Though the Water Planning process to date has not seen all WUCCs able to meet and plan, this has been partially due to the process being under resourced, and the output of the WUCC plans that have been produced should be evaluated and integrated into the state plan by the WPC. These plans can provide important info, such as identifying future water supply needs and should be integrated in a balanced way with other considerations. With a focus on sustainability and efficacy the WPC should thoroughly evaluate the strengths and weakness of the existing WUCC structure before deciding to abandon, retain or modify it.
4. We need a state water supply plan with teeth.
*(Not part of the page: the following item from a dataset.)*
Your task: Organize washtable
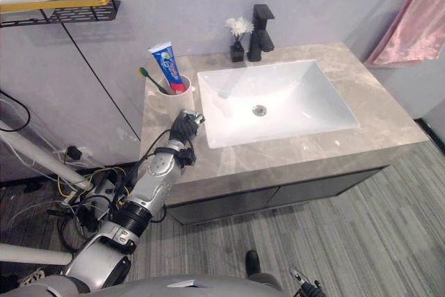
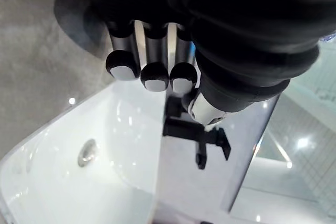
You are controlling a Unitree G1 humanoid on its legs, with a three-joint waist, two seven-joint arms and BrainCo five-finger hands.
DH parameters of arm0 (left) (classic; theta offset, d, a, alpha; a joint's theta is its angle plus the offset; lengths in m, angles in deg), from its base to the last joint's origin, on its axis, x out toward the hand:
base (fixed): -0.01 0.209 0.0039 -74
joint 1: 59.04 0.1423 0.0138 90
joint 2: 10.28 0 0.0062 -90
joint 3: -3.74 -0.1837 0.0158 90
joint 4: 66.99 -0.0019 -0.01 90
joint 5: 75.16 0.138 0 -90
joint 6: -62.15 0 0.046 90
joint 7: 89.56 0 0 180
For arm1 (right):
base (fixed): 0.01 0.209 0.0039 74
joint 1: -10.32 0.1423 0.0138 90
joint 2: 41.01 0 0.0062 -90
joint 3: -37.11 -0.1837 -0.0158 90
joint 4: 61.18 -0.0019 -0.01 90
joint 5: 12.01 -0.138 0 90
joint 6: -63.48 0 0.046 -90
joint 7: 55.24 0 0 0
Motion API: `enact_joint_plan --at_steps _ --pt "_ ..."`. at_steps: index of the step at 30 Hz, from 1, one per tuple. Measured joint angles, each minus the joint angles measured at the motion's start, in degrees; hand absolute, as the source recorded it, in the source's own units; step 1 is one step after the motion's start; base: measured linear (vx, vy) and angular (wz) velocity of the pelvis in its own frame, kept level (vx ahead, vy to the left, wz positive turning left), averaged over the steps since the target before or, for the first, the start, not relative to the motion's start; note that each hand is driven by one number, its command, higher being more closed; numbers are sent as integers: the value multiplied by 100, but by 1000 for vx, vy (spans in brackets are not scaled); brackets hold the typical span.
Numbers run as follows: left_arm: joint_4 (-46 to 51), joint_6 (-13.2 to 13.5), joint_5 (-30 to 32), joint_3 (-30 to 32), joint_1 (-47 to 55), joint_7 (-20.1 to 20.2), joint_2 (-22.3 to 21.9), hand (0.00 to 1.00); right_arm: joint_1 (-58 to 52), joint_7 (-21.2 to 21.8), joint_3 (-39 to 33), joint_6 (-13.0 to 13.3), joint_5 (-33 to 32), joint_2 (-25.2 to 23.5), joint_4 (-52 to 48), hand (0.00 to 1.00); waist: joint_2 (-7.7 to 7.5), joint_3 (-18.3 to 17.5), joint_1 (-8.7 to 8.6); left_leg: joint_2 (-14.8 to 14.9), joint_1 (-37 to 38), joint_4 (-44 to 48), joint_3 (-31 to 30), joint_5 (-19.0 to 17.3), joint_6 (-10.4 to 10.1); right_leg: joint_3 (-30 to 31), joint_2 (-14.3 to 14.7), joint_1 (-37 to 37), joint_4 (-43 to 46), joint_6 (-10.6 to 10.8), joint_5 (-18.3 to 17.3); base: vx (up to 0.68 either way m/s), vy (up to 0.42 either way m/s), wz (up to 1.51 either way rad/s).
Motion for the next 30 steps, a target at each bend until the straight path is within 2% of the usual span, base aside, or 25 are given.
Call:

We agree with Rivers Alliance about the need to guarantee that the to-be-developed state water supply plan be of greater meaningful use than water supply plans which are currently “required to be written but not required to be implemented.” If this plan has no greater bearing, then it is just an exercise.
5. We agree with Rivers Alliance on two points made in prepared testimony: both “education is always good but not good enough,” and there is a need for a state action plan to implement water-resource stewardship.
- To the former point, just as energy efficiency is sharing the stage with a conversation on renewables, so water efficiency should become a formalized consideration when designing or repairing our buildings. In this way the conservation effort is not always dependent on the consumer, whose behavior is less predictable. Please include a reference to water efficiency in section b (9).
- To the latter, we encourage a water planning structure that extends voting rights to the environmental community. I was recently one of four environmental nonprofit representatives at a WUCC coordinating meeting in January 2014. We work directly with communities and want to be a part of the conversation.
6. Droughts should be planned for before a drought takes place. A few years ago I participated as an advocate in the Pomperaug River Watershed Council’s Drought simulation exercise that elucidated a comprehensive lack of community preparedness. Please amend the bill language to direct the WPC to facilitate pre-emergency regional/ municipal preparedness.
7. Inter-basin transfers should be the exception, but requests should be anticipated.
- Please include the following language in this bill: water suppliers can only provide for interbasin transfers if such customers demonstrate a commitment to maximizing water conservation at a threshold to be determined by the WPC. During UCONN’s search for additional water supply, two of three preferred alternatives were proposed diversions from important subwatersheds of the larger Connecticut River system. As such, we are well aware of the concerns, questions and confusion that a lack of water planning can incite in the face of tough decisions. This was one example of many reasons why state water planning is essential to move forward actively. We expounded upon this in our letter on UCONN’s EIE, but ideally inter-basin transfers are the exception and the layers of implications comprehensively considered via a structure capable of this level of analysis.
8. Line 195 should read his “or her” approval.
There is broad-based momentum in support of moving forward with statewide water planning. We are willing to take an active part in collaboratively developing a substantive and sustainable path to waters that are able to support vibrant human, aquatic, terrestrial and community life.
Thank you for your time and consideration of our testimony.